- [Exercise instructions]: The data below needs to be returned exactly, line for line.
+ + + + + + +
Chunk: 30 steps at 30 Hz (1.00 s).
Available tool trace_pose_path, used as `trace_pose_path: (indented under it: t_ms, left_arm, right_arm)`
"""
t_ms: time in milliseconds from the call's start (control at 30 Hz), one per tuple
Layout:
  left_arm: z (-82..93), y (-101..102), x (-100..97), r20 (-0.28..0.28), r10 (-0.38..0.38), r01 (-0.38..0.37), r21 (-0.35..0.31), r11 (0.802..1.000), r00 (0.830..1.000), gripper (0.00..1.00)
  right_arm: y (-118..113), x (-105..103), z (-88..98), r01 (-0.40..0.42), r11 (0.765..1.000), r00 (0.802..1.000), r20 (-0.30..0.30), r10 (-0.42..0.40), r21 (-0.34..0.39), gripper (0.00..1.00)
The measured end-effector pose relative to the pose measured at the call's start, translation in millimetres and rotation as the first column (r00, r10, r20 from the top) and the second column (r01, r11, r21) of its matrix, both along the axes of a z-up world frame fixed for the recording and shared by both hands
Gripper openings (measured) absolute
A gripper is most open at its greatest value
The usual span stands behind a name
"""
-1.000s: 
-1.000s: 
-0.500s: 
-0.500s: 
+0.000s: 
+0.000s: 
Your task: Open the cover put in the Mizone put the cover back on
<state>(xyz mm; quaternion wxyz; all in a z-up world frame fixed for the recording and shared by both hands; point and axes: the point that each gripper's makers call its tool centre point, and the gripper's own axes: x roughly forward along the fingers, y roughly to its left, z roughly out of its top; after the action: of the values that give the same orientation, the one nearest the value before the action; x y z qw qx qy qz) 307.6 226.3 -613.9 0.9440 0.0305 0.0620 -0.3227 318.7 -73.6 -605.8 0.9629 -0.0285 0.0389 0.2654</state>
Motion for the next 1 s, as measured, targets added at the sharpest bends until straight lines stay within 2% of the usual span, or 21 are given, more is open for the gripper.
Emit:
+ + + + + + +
- [Written answer]:
Chunk: 30 steps at 30 Hz (1.00 s).
Available tool trace_pose_path, used as `trace_pose_path: (indented under it: t_ms, left_arm, right_arm)`
"""
t_ms: time in milliseconds from the call's start (control at 30 Hz), one per tuple
Layout:
  left_arm: z (-82..93), y (-101..102), x (-100..97), r20 (-0.28..0.28), r10 (-0.38..0.38), r01 (-0.38..0.37), r21 (-0.35..0.31), r11 (0.802..1.000), r00 (0.830..1.000), gripper (0.00..1.00)
  right_arm: y (-118..113), x (-105..103), z (-88..98), r01 (-0.40..0.42), r11 (0.765..1.000), r00 (0.802..1.000), r20 (-0.30..0.30), r10 (-0.42..0.40), r21 (-0.34..0.39), gripper (0.00..1.00)
The measured end-effector pose relative to the pose measured at the call's start, translation in millimetres and rotation as the first column (r00, r10, r20 from the top) and the second column (r01, r11, r21) of its matrix, both along the axes of a z-up world frame fixed for the recording and shared by both hands
Gripper openings (measured) absolute
A gripper is most open at its greatest value
The usual span stands behind a name
"""
-1.000s: 
-1.000s: 
-0.500s: 
-0.500s: 
+0.000s: 
+0.000s: 
Your task: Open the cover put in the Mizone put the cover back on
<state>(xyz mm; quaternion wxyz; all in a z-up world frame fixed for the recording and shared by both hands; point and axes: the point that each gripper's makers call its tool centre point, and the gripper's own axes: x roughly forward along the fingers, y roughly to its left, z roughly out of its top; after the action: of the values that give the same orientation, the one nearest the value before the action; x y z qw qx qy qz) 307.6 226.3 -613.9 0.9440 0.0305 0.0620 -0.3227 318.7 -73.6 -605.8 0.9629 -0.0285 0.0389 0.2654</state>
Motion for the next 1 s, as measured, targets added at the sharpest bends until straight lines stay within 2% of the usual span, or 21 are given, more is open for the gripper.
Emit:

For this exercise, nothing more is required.